Add use of DAFFODIL_TDML_API_INFOSETS enviroment variable #1365

olabusayoT · 2024-11-06T02:45:50Z

currently during testing we parse/unparse using both the sax and non-sax API, which leads to issues like trace running outputting twice for the same test which is confusing. We also run the parse for all our infoset outputters. With this enviromental variable, we default to the more efficient single infoset outputter (scalaxml) and single API (non-sax) parse/unparse.
the DAFFODIL_TDML_API_INFOSETS env has 2 options: 'scala' and 'all'. with scala being the default and 'all' being the current implementation of running both APIs and all infoset outputters
we convert TDMLInfosetOutputter to a trait so the All and Scala subclasses can extend it as well as TeeInfosetOutputter
get rid of unused and inaccessible parse function
set CI mode to all for regression testing
add cli test showing use of scala and all mode

- currently during testing we parse/unparse using both the sax and non-sax API, which leads to issues like trace running outputting twice for the same test which is confusing. We also run the parse for all out infoset outputters.

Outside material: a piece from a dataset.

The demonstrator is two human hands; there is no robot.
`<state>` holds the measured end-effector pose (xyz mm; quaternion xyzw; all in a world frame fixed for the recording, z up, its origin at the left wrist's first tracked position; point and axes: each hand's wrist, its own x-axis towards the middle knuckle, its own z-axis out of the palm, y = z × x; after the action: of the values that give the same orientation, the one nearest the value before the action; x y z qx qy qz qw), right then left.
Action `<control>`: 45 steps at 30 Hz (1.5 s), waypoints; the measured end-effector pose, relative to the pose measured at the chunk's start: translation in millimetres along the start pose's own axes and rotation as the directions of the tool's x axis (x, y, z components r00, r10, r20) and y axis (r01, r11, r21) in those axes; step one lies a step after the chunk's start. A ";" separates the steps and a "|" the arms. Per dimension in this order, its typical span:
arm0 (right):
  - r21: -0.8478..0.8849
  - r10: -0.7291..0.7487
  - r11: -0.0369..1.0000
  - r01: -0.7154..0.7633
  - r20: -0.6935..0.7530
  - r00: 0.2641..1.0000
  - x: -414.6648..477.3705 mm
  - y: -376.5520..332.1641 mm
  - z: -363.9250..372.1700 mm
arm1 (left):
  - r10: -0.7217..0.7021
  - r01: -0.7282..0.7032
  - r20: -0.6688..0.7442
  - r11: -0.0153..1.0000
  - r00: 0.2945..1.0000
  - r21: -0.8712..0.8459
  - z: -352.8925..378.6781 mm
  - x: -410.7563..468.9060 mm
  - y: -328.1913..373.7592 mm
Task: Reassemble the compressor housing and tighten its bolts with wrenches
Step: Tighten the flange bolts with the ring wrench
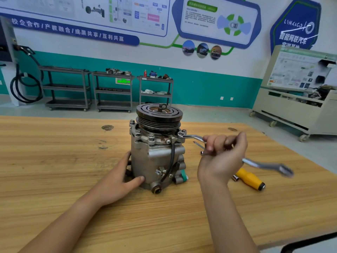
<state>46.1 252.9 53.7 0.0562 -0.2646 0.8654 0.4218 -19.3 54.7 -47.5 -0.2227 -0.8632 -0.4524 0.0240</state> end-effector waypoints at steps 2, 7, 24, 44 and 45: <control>-0.149 -0.037 0.987 0.058 0.143 0.989 -21.7 7.9 -0.2 | 0.003 -0.003 -0.003 1.000 1.000 -0.007 -0.3 0.0 -0.7; -0.277 -0.246 0.900 0.337 0.317 0.916 -64.3 30.1 3.9 | 0.000 0.000 0.001 0.999 1.000 -0.049 0.5 0.1 -1.9; 0.141 0.656 0.744 -0.653 0.026 0.754 98.5 24.3 39.2 | -0.029 0.028 0.026 0.999 0.999 0.025 -3.1 1.8 -6.7; -0.004 0.790 0.612 -0.791 0.030 0.612 104.9 46.3 40.4 | -0.022 0.022 0.022 0.999 1.000 0.029 -4.0 0.6 -3.2; 0.014 0.770 0.637 -0.770 0.017 0.637 104.0 44.7 38.7 | -0.024 0.023 0.020 0.999 1.000 0.031 -4.0 0.6 -2.8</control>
<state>-59.1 283.6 101.7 -0.0535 -0.2566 0.9650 0.0114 -21.7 50.4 -47.1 -0.2167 -0.8729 -0.4369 0.0136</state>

With this tunable, we default to the more efficient single infoset outputter (scalaxml) and single API (non-sax) parse/unparse. - we convert TDMLInfosetOutputter to a trait so the Full and Limited subclasses can extend it as well as TeeInfosetOutputter - the tunable has 2 options: limited and full. with limited being the default and full being our current 2 API, all infoset outputters mode - get rid of unused and inaccessible parse function - add test showing use of full mode DAFFODIL-2904

stevedlawrence · 2024-11-06T10:40:09Z

daffodil-propgen/src/main/resources/org/apache/daffodil/xsd/dafext.xsd

@@ -579,6 +579,15 @@
            </xs:documentation>
          </xs:annotation>
        </xs:element>
+        <xs:element name="testingParseUnparseAPIMode" type="daf:TunableTestingParseUnparseAPIMode" default="limited"  minOccurs="0">


I'm wondering if a tunable isn't the right thing for this?

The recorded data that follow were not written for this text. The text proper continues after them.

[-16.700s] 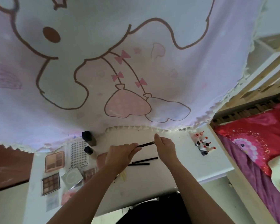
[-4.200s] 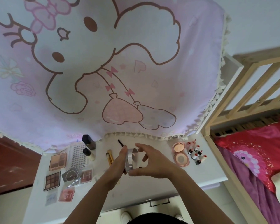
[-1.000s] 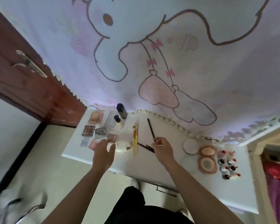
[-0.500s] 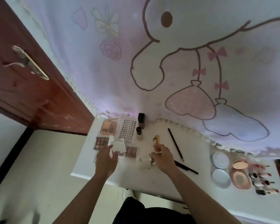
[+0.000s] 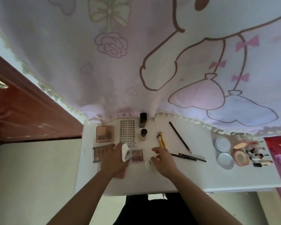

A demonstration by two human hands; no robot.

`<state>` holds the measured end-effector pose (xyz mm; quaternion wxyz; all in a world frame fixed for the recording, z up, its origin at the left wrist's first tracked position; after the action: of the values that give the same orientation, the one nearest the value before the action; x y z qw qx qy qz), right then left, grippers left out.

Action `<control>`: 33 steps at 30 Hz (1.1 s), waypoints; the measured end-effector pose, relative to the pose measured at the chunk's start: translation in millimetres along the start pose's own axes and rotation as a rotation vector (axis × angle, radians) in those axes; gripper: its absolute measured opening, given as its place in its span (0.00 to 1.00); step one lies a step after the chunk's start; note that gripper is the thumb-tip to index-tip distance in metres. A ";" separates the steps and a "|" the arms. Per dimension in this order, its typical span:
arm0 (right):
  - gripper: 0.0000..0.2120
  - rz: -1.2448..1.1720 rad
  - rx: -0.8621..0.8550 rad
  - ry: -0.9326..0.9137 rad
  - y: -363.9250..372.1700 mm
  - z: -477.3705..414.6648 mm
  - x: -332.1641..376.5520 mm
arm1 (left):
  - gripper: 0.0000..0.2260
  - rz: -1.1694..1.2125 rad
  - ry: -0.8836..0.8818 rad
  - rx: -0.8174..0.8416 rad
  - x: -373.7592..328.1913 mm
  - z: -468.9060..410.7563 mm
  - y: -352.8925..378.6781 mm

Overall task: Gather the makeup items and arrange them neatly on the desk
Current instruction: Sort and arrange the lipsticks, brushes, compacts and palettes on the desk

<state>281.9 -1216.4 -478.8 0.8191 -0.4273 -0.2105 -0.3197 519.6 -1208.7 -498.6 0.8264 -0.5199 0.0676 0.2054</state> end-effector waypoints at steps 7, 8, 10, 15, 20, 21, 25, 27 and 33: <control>0.21 0.064 0.092 -0.133 -1.0 -8.2 18.1 | 0.37 0.087 -0.018 0.010 -20.5 0.6 -13.9; 0.22 0.051 0.109 -0.170 -2.2 -9.0 25.7 | 0.38 0.167 -0.013 0.021 -23.1 2.5 -19.4; 0.24 0.018 0.148 -0.241 -4.1 -9.9 39.8 | 0.40 0.271 0.039 0.070 -30.1 7.3 -30.8; 0.22 -0.255 0.326 -0.245 -17.4 0.1 57.0 | 0.37 0.565 0.116 0.248 -53.2 21.4 -60.6; 0.13 -0.517 0.364 -0.189 -48.3 22.4 66.7 | 0.26 1.068 0.066 0.308 -74.1 35.5 -79.4; 0.14 -0.556 0.351 -0.184 -52.5 26.6 67.0 | 0.23 1.140 0.056 0.321 -78.8 37.8 -79.6; 0.17 -0.636 0.299 -0.202 -60.5 43.3 63.5 | 0.19 1.296 0.098 0.397 -98.7 45.6 -72.7; 0.17 -0.676 0.255 -0.204 -65.4 53.5 60.4 | 0.19 1.314 0.093 0.410 -107.0 50.0 -70.8; 0.13 -0.631 0.106 -0.198 -67.7 85.1 42.2 | 0.21 1.283 0.107 0.489 -119.8 55.6 -48.8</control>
<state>258.0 -1189.1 -368.0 0.6763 -0.3267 -0.4273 -0.5032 425.3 -1210.0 -394.0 0.6305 -0.1850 0.4472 0.6068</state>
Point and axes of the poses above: each hand's wrist, its own z-axis away from the middle knuckle, its own y-axis out of the palm, x = y × z, the point moved 5 cm from there along -z, towards the middle knuckle, and after that the axes turned 2 degrees about -y, right-handed, at the moved point
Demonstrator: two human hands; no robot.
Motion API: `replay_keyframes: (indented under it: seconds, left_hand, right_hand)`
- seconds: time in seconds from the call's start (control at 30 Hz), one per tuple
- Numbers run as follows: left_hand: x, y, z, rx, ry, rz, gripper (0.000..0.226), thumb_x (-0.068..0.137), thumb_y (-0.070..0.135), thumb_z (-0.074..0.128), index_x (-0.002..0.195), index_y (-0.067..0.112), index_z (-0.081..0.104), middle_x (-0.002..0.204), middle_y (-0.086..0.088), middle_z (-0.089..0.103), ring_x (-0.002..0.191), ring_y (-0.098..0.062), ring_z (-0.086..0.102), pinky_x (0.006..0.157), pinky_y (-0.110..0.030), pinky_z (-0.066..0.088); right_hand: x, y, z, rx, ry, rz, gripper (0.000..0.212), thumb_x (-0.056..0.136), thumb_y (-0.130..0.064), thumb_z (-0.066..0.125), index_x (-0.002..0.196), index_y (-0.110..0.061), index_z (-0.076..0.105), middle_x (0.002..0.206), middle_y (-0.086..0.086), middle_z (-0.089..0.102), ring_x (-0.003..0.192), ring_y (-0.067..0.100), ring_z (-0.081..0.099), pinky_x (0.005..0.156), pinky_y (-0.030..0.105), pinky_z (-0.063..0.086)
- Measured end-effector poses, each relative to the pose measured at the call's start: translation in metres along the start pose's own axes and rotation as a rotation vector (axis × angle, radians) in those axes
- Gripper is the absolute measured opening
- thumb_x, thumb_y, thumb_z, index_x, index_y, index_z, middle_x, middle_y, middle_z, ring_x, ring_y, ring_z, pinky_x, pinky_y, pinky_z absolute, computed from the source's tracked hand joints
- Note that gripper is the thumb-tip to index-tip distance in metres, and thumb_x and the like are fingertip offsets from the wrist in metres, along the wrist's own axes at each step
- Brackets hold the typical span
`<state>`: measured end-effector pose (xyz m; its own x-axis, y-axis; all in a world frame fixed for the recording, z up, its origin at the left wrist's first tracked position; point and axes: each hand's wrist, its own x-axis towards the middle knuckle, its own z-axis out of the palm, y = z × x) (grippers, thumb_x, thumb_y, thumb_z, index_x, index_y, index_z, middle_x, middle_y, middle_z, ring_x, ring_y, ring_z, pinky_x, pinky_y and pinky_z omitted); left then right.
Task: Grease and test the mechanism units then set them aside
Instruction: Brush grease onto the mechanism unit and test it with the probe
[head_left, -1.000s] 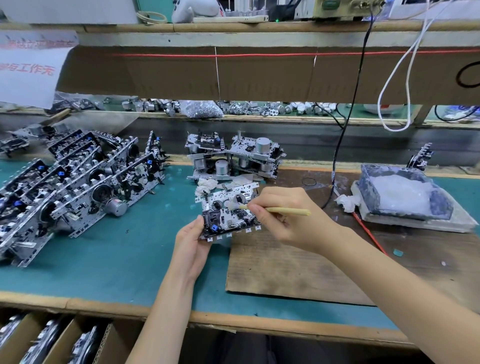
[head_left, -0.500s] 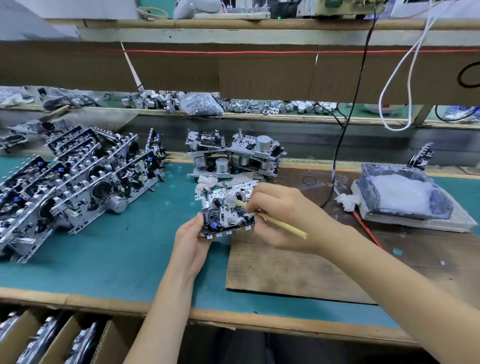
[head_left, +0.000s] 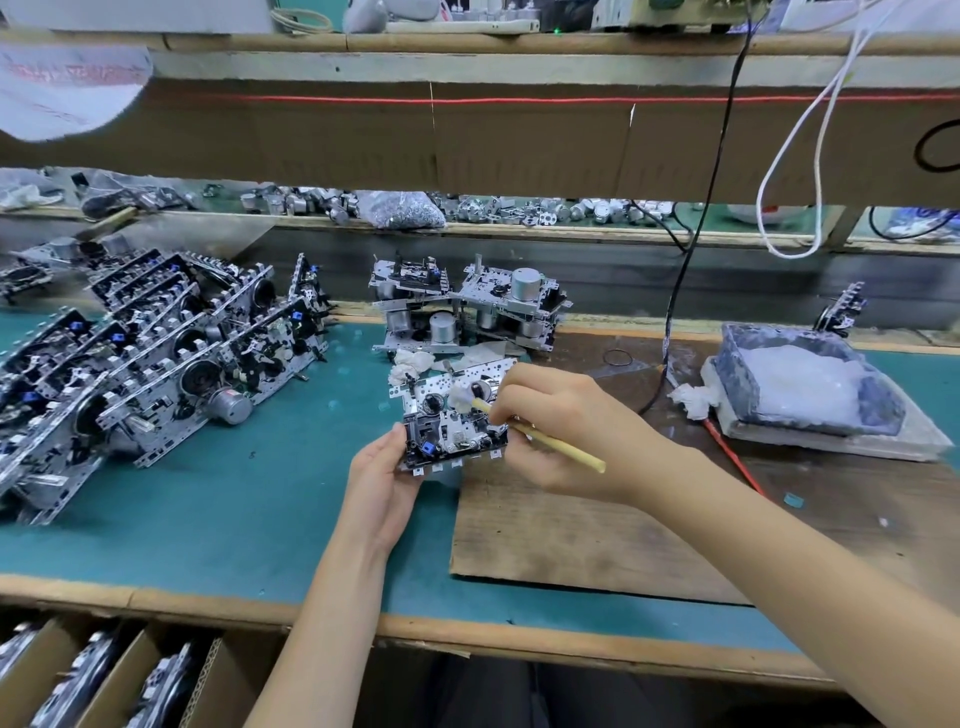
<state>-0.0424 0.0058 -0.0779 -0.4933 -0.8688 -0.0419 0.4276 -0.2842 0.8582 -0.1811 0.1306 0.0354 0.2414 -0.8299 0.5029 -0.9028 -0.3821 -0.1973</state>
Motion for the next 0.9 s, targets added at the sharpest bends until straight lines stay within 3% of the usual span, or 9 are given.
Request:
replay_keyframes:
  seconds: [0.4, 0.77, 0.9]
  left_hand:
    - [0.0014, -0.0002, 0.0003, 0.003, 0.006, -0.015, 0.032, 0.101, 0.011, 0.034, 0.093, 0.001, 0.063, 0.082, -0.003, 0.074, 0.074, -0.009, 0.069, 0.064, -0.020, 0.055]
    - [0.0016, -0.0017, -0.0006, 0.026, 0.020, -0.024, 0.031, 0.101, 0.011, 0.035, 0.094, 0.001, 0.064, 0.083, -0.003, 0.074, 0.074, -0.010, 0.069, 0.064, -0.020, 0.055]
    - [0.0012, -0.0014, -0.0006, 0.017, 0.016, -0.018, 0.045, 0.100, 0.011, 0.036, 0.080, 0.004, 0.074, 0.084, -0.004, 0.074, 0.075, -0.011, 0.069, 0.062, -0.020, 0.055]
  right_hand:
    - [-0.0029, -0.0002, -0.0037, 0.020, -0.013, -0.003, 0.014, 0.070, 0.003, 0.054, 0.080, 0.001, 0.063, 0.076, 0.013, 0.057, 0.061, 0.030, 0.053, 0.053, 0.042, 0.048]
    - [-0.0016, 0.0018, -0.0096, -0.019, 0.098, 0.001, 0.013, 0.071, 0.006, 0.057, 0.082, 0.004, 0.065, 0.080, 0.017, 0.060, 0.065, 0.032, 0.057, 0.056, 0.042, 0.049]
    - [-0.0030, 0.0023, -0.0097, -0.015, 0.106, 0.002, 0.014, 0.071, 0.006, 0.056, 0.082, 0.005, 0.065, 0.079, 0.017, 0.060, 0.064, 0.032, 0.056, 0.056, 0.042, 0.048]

This will apimode flag is really only going to be used for regression testing, and when we do regression testing we want it enabled for all tests. We don't really want to have to modify config files or something for all tests to enable this, which is how tunables are generally set.

I'm thinking we either want this to be a Java system property (e.g. daffodil.tdml.apimode) or an environment variable (e.g. DAFFODIL_TDML_APIMODE). And I think an environment variable has advantages over a Java system property. For one, using system properties is different depending on how you spawn the JVM. For example, the sbt and daffodil CLI specify system properties differently:

sbt -Ddaffodil.tdml.apimode=full test DAFFODIL_JAVA_OPTS="-Ddaffodil.tdml.apimode=full" daffodil test foo.tdml

So with sbt you can use -D directly, but with the CLI you have to specify it in DAFFODIL_JAVA_OPTS. I also am not sure if SBT propagates system properties if it forks. So if it forks a process (like some of our integration tests do), I imagine it won't get the system property and the forked processes won't run with full apimode.

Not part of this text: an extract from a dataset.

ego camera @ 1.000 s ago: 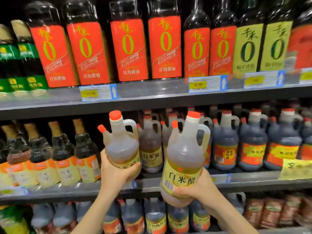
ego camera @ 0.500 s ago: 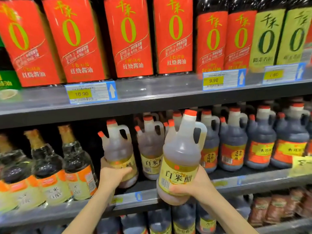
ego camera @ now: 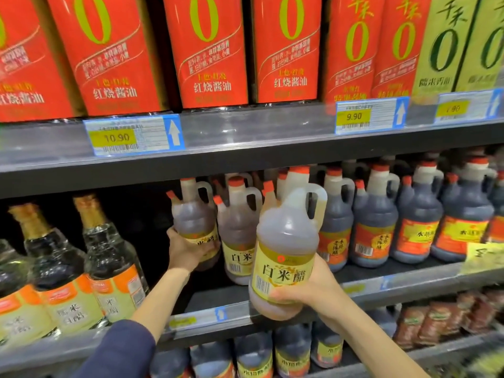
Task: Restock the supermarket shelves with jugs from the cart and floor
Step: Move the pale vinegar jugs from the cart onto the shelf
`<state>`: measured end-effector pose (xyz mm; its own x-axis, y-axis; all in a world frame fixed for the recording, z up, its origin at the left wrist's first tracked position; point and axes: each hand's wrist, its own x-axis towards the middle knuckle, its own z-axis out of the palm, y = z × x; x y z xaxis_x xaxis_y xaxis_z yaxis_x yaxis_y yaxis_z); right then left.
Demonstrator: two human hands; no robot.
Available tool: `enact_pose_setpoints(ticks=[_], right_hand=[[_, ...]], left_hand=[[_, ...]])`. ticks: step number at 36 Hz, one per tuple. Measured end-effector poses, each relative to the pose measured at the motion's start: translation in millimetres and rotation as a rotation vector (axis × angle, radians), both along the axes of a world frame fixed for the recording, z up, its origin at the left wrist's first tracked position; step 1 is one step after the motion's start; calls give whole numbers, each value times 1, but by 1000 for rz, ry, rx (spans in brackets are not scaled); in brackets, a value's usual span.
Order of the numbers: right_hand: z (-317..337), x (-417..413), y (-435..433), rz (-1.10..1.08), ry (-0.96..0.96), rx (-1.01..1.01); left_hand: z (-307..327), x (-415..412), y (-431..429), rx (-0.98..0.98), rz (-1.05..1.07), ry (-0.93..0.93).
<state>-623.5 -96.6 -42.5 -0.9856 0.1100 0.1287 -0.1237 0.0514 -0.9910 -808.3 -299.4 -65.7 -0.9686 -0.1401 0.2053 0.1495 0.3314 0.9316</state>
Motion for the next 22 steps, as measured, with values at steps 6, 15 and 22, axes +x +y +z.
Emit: enact_pose_setpoints(ticks=[6,15,22], right_hand=[[1,0,2,32,-16,-6],[1,-3,3,56,-32,-24],[0,-3,4,75,-34,-44]], left_hand=[[-7,0,-13,24,-84,-6],[-21,-9,-25,-80,-127,-73],[-19,-14,-25,-189,-103,-32]])
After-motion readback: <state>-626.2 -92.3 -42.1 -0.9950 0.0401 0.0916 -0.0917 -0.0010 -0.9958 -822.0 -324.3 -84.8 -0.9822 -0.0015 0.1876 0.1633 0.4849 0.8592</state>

But if we go with an environment variable instead, it's the same for both:

export DAFFODIL_TDML_APIMODE=full sbt test daffodil test foo.tdml

This is the same regardless if we are testing via sbt or via the daffodil CLI. And if something else ever runs the TDML runner (e.g. a test harness that directly calls the TDML runner), it's also the same. I also believe if sbt or an integration test forks, it copies the existing environment variables, so forked processes should also enable full api mode.

Also, for CI we can just add something like this to our GitHub actions config:

env: DAFFODIL_TDML_APIMODE=full

And all CI will run with all APIs, which would be good for regression testing.

stevedlawrence · 2024-11-06T10:49:21Z

daffodil-propgen/src/main/resources/org/apache/daffodil/xsd/dafext.xsd

+  <xs:simpleType name="TunableTestingParseUnparseAPIMode">
+    <xs:restriction base="xs:token">
+      <xs:enumeration value="limited" />
+      <xs:enumeration value="full" />


I wonder if we should consider something other than limited/full. I think we determined those probably weren't the best names for our different kinds of validation, so we should learn from that.

Maybe instead of "full", we do "all"? And maybe instead of "limited" we do "scala" (implying scala infoset?). If we ever wanted, this could then be extended to be a list of infosets/api's to use. For example, we could in theory support something like DAFFODIL_TDML_APIMODE="scala json sax", which would only enable those three kinds of infosets instead of all of them. I'm not sure the extra complexity is wroth the flexibility for now, but it leaves the option open. scala/all is probably sufficient for now.

Also, makes me wonder if the env variable wants to be something like DAFFODIL_TDML_INFOSETS or DAFFODIL_TDML_API_INFOSETS? Not sure I like those, but something that it expects an infoset type might be an improvement?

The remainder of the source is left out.